Gjon Muzaka (fl. 1510; Giovanni Musachi di Berat) was an Albanian nobleman from the Muzaka family, that has historically ruled in the Myzeqe region, Albania. In 1510 he wrote the Muzaka chronicles (a Breve memoria de li discendenti de nostra casa Musachi. The work was published in Karl Hopf's Chroniques gréco-romaines, Paris 1873, pp. 270–340.

According to his memoirs, Gjon's father died before Ottomans captured Berat in 1417.

== The memoir of Gjon Muzaka (1515)==

His memoir is considered to be the oldest substantial text written by an Albanian. It was originally written in Latin and his name was listed as Giovanni Musachi. In it he mentions several interesting things that were confirmed to have been accurate by Noel Malcolm. Among other things he claims that, according to family history, the name "Musachi" is derived from a corrupted form of the name "Molossachi", ancient tribesmen of Epirus known as the Molossians.
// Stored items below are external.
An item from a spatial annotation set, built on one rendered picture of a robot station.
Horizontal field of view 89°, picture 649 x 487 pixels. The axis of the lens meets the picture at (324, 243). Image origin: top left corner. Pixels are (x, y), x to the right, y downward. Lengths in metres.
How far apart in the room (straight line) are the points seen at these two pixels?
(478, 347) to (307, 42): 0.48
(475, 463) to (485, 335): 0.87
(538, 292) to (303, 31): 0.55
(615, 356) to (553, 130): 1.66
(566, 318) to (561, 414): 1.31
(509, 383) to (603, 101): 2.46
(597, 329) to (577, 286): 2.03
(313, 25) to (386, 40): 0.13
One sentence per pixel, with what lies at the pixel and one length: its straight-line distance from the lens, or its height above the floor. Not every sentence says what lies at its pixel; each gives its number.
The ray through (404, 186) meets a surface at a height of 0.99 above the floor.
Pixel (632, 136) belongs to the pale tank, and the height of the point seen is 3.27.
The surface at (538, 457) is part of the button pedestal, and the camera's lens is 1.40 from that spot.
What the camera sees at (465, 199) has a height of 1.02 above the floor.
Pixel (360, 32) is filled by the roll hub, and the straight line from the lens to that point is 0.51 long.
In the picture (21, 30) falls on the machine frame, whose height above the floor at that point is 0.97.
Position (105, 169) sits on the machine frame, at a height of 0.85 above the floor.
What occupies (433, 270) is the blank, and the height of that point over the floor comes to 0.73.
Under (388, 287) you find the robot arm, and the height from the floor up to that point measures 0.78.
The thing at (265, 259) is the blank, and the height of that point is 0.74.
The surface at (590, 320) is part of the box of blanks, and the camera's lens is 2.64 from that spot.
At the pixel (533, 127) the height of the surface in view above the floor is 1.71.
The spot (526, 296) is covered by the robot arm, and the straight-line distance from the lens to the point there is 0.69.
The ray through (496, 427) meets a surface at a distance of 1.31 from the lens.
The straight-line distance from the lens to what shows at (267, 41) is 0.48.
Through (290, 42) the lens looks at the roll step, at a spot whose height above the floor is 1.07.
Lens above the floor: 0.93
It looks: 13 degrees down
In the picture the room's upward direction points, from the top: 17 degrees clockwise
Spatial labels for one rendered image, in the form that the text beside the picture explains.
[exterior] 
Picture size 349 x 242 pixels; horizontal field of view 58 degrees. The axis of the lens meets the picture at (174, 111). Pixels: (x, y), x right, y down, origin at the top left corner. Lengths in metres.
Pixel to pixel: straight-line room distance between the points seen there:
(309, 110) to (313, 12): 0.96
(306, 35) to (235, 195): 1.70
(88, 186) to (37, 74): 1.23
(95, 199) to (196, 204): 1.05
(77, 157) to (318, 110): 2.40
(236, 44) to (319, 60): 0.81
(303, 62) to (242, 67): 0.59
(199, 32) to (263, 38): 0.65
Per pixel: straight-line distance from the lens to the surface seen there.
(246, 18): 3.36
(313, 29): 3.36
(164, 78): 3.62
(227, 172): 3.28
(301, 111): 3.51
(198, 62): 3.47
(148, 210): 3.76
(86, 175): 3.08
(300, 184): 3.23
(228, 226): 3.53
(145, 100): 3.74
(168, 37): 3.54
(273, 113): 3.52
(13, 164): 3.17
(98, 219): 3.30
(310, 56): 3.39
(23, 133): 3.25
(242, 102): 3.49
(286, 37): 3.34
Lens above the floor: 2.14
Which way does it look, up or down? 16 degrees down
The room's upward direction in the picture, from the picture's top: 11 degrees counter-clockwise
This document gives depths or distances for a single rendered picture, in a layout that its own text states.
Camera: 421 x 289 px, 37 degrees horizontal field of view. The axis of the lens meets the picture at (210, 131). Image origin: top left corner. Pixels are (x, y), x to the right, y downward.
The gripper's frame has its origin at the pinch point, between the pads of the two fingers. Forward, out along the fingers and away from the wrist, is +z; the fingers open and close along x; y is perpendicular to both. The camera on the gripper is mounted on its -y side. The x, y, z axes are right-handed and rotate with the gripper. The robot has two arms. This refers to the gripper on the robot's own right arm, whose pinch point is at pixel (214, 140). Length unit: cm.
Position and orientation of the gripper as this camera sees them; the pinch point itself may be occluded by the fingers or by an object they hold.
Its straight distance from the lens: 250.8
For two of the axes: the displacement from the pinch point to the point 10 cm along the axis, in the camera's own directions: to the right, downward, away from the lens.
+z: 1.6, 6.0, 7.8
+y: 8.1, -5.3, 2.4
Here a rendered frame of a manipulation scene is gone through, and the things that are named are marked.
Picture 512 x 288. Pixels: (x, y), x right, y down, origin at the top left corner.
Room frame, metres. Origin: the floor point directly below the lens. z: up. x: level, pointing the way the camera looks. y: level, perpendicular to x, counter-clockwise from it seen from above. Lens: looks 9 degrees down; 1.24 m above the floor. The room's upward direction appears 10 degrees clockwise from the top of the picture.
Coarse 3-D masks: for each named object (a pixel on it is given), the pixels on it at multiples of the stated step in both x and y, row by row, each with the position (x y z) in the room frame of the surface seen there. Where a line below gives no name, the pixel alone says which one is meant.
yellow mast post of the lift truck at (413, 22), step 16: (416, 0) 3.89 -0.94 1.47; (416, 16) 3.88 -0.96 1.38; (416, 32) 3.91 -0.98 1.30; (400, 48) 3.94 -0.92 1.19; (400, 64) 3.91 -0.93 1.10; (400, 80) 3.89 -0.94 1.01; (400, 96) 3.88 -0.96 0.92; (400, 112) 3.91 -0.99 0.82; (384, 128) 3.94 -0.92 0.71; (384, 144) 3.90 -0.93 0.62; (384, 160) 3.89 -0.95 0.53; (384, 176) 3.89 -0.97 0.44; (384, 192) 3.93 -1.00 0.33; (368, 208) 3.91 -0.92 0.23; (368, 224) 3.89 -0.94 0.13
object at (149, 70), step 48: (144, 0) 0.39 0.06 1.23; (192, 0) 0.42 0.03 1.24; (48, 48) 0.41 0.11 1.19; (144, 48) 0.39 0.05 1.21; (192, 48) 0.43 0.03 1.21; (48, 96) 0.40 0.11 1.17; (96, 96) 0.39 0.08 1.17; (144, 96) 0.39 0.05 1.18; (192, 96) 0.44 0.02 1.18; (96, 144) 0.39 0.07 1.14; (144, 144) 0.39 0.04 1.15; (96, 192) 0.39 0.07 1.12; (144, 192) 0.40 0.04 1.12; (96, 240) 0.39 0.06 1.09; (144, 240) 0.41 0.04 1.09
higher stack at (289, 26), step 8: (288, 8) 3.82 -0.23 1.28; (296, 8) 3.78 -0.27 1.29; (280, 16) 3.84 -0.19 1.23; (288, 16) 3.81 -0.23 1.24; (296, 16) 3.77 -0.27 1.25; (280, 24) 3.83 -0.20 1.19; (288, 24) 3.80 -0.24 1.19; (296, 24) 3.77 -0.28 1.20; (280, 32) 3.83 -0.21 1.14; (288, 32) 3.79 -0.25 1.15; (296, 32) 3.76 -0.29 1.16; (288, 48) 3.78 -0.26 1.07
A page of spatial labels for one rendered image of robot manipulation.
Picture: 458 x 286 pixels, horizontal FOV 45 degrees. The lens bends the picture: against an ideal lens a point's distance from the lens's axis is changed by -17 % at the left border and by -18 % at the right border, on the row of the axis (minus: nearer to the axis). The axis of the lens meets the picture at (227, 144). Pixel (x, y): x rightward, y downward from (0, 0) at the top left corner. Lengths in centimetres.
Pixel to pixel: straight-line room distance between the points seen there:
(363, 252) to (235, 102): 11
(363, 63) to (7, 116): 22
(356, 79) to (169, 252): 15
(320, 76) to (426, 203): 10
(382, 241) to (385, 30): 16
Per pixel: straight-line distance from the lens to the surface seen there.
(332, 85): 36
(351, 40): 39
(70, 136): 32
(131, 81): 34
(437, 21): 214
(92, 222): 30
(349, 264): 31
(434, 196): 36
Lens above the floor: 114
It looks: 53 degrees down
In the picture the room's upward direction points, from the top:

Attached to the chronicle is a document from Gjon's son, Constantine Muzaka, dated 1535. In this document, he mentions that his father “was interred in the large church of Francavilla in the region of Otranto, in a marble grave where masses are held three times a week. The grave bears an inscription that reads: Almighty Jesus, this is the grave of John Musachi, son of Gjin the Despot, Lord of Epirus and Myzeqe, who hailed from the city of Byzantium and carried the double-headed eagle as his symbol. A wreath was dedicated to him in the year of our Lord 1510.” This inscription is the reason the chronicle is conventionally dated to 1510. However, a reference to the Battle of Chaldiran in 1514 indicates that Gjon Muzaka must have died after 1515.

== Name ==
His name is mentioned in sources in several different versions, like John, Giovanni, Ivan, and Jovan.